→ Instructions to follow
Scan the records below for the word "boundary". Copy each line where it appears.

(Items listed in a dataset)

------------------------------------------------------------------------

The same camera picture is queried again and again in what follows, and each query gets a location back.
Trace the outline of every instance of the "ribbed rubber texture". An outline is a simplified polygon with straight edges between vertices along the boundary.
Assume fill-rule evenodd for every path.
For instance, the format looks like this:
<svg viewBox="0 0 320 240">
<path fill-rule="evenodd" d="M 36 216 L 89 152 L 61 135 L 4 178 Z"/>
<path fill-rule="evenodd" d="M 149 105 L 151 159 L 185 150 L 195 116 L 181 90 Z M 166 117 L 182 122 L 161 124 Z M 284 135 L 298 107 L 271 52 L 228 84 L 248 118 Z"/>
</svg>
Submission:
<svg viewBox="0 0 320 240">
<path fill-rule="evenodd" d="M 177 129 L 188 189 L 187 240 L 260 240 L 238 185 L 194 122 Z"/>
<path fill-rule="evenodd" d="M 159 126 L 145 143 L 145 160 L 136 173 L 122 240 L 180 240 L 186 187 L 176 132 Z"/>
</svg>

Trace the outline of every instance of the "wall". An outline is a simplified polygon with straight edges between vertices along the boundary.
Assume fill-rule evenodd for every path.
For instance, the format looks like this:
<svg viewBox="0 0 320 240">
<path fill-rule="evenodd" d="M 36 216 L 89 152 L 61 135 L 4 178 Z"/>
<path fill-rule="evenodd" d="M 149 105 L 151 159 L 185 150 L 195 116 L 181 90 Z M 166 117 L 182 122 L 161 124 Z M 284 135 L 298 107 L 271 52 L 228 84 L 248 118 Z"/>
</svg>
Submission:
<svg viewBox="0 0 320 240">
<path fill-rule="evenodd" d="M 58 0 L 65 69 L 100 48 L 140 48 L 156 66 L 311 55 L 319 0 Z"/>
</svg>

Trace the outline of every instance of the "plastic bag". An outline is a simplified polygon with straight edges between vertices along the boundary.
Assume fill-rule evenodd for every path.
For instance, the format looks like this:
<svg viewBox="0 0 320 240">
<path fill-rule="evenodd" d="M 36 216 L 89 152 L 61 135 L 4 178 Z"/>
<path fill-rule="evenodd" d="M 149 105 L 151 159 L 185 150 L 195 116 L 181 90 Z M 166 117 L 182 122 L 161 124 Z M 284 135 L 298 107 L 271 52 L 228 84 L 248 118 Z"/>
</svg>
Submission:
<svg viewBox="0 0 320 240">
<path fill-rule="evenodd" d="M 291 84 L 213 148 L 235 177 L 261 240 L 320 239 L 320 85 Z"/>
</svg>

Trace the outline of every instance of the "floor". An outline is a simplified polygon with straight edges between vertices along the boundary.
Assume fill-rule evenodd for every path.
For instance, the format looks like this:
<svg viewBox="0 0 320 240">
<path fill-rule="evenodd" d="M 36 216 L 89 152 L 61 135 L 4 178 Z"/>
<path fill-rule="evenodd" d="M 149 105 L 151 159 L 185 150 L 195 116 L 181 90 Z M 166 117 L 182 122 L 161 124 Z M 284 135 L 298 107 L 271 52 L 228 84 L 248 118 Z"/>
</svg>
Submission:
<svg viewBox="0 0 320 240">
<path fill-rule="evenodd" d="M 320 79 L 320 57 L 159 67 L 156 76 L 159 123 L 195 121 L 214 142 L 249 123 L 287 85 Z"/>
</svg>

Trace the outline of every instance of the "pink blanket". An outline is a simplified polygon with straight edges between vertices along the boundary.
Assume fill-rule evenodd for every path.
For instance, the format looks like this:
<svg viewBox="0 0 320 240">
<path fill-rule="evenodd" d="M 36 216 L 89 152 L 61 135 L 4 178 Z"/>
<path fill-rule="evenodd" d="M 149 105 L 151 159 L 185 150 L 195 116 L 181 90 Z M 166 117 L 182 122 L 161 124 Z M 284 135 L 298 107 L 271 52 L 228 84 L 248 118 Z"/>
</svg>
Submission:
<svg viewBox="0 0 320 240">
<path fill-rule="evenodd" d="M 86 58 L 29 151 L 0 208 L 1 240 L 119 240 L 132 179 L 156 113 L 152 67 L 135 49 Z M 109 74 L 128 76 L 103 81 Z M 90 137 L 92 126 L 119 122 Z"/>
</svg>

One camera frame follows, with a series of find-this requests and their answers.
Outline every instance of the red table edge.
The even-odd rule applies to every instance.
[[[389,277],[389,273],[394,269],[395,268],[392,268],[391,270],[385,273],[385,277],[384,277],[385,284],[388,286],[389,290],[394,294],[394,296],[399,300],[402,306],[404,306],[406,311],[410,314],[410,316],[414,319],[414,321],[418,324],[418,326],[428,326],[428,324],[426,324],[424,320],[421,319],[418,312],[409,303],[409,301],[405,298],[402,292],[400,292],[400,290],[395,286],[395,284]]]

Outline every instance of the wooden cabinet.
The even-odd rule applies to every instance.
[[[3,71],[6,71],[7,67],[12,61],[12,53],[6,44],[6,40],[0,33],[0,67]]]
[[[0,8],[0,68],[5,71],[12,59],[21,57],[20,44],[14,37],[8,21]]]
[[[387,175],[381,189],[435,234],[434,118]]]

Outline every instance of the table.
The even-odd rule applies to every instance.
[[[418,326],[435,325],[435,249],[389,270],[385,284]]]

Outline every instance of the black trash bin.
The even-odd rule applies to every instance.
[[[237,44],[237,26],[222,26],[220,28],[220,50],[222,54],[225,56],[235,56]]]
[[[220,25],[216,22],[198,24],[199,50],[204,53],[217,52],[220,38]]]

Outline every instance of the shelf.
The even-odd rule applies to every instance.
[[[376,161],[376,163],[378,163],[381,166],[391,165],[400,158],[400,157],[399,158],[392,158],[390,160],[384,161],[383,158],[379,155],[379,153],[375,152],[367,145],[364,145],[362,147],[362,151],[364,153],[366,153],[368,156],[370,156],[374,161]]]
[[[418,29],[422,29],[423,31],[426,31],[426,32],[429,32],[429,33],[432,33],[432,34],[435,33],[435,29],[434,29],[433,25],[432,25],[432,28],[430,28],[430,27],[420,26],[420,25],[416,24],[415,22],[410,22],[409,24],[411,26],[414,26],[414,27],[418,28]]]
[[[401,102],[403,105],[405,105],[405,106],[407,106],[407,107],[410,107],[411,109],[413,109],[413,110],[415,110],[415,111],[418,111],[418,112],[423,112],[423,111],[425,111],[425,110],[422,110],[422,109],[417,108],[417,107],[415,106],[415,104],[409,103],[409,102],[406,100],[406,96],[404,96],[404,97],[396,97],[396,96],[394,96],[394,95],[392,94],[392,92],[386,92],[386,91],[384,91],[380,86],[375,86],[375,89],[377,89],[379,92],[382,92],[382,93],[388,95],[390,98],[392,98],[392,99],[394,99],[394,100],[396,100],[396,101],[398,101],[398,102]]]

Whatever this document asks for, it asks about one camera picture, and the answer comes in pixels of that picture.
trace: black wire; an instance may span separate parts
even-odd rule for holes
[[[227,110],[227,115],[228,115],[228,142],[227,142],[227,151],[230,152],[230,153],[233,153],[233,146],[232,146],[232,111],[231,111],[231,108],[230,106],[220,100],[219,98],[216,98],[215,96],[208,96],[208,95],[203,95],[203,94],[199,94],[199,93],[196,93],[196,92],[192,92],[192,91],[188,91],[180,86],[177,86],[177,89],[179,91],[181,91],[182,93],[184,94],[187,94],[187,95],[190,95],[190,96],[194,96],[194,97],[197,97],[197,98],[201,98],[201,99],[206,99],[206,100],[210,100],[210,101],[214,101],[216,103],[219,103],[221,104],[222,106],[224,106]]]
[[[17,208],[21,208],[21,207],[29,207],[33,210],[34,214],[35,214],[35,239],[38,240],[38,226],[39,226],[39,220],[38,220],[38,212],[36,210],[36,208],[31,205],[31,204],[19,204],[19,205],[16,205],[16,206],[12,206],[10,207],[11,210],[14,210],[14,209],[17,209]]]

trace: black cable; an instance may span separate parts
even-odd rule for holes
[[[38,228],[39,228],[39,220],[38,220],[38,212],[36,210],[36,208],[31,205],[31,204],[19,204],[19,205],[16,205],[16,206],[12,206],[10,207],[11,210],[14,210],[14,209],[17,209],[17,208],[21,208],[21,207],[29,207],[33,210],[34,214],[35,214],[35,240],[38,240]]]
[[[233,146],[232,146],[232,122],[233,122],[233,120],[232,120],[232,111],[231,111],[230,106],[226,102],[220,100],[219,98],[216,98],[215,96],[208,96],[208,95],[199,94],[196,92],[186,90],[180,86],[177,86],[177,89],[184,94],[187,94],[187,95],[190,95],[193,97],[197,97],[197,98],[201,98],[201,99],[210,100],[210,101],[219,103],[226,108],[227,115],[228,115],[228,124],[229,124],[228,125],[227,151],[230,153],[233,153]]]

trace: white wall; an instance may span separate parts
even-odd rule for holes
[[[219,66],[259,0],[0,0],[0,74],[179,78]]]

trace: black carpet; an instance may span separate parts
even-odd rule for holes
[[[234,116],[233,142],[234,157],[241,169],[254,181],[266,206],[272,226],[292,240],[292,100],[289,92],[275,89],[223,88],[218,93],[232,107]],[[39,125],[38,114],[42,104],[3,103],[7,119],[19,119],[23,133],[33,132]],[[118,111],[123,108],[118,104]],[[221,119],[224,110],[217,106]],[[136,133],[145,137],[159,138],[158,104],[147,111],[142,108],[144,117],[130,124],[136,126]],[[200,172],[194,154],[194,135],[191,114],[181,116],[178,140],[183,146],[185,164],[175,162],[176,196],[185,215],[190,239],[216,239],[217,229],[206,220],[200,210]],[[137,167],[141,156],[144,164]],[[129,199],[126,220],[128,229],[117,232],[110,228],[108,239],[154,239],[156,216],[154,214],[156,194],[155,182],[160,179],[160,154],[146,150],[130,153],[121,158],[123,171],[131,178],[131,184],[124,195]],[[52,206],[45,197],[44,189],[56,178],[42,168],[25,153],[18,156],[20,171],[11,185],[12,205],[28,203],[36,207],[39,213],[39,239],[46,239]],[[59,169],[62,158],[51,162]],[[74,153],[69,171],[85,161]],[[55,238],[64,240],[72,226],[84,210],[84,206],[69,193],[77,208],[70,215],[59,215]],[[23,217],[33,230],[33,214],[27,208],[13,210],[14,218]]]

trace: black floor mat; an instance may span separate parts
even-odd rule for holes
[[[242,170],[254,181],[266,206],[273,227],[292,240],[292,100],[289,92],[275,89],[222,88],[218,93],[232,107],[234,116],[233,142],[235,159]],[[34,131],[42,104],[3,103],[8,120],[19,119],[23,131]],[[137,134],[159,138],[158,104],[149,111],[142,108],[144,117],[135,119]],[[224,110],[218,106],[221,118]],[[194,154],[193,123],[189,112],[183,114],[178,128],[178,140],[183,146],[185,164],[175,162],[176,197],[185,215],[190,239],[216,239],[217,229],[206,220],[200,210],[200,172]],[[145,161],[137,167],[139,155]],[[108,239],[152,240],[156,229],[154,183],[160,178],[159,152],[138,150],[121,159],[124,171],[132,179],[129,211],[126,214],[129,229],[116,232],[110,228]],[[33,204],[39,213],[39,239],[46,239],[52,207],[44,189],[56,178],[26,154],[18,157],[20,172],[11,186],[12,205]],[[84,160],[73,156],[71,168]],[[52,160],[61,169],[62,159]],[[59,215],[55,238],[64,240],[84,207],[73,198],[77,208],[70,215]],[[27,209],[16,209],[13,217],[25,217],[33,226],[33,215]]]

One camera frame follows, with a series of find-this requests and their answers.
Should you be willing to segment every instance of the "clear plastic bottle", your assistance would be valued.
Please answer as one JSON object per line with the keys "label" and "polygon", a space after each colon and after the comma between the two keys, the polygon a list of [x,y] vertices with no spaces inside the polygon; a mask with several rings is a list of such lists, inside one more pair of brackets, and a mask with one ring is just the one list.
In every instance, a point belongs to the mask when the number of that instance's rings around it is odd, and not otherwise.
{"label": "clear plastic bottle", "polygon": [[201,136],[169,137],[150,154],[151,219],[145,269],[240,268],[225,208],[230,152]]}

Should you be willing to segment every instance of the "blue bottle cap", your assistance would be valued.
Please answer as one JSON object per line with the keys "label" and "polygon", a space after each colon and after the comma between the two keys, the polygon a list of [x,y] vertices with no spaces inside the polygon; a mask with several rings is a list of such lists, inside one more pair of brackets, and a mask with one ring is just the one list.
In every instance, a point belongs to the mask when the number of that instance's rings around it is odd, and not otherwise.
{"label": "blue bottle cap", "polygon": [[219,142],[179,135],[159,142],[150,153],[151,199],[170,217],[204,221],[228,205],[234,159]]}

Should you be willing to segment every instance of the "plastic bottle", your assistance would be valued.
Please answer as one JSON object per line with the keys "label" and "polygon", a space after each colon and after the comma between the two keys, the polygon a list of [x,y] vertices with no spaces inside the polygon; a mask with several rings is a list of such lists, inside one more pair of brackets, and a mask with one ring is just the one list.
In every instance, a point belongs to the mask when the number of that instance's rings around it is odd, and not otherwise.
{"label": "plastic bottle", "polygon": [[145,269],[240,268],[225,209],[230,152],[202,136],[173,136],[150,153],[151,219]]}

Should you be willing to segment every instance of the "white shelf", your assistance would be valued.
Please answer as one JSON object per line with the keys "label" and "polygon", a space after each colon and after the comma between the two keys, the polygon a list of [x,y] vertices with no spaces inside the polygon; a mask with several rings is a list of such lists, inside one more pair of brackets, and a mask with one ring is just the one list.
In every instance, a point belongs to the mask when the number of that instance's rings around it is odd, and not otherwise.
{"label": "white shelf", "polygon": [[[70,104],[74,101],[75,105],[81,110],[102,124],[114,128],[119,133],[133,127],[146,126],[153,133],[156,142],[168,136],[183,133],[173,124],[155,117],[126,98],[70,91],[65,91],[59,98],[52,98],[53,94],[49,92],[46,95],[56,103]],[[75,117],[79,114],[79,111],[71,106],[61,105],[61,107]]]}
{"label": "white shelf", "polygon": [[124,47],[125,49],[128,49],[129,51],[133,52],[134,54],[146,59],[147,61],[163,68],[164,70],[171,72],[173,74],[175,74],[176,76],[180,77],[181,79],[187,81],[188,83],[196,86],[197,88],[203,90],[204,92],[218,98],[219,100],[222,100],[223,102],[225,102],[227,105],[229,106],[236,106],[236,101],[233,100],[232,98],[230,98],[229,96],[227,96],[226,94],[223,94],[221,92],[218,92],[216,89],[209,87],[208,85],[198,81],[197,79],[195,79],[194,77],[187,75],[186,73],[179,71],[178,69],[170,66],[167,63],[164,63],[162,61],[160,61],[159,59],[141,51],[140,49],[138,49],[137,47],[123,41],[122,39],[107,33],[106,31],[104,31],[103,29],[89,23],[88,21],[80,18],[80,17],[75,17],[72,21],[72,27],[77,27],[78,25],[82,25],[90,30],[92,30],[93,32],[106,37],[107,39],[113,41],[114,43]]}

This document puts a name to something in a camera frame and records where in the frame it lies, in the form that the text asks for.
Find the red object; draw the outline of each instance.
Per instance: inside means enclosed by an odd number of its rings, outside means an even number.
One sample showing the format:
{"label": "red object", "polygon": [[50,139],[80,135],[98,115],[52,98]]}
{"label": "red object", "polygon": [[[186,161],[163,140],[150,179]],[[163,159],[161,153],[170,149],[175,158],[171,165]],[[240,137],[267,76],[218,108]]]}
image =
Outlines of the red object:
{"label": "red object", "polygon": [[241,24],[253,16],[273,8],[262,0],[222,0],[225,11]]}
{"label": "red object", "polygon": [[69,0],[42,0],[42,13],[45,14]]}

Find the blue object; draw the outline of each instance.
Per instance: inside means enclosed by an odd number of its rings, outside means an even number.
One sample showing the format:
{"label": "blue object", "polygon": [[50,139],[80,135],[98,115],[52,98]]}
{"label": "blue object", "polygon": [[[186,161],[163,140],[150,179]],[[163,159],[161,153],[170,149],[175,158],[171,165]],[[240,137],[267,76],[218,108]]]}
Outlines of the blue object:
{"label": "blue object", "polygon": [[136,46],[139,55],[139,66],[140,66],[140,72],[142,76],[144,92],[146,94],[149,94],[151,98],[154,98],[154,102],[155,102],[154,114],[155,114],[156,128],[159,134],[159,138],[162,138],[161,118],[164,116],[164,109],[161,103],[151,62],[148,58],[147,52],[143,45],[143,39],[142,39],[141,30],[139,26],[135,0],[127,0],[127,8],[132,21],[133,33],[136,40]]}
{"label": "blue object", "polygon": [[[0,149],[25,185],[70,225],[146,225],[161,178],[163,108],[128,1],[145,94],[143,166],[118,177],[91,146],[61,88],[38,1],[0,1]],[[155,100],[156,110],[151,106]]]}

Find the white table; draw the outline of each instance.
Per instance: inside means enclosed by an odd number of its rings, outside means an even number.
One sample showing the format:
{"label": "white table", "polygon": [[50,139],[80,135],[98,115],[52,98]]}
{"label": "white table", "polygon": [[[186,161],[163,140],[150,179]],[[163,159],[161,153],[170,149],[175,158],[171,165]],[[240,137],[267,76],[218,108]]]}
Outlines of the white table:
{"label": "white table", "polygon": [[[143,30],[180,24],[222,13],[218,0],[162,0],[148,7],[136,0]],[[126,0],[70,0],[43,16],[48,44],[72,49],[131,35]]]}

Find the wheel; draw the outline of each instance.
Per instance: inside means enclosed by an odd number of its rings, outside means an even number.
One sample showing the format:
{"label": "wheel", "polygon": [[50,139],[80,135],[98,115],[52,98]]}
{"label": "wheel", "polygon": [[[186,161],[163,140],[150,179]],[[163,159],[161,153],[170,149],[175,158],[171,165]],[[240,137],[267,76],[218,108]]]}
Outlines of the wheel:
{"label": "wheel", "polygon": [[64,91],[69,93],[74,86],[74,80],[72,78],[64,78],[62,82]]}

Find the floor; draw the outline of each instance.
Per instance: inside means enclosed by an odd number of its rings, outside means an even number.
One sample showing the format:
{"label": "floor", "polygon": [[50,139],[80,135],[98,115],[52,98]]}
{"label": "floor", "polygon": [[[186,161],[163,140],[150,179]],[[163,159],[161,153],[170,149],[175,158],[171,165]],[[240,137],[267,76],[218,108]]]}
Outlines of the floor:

------------------------------------------------------------------------

→ Finished task
Trace the outline of every instance of the "ribbed rubber texture". An outline is a simplified polygon with straight edges between vertices along the boundary.
Trace the outline of every instance of the "wall". An outline is a simplified polygon with straight edges between vertices along the boundary.
Trace the outline of every instance of the "plastic bag". An outline is a simplified polygon with straight edges between vertices along the boundary.
Trace the outline of every instance of the "floor". An outline is a simplified polygon with straight edges between vertices along the boundary.
Trace the outline of every instance of the "pink blanket". An outline is a simplified polygon with straight edges between vertices along the boundary.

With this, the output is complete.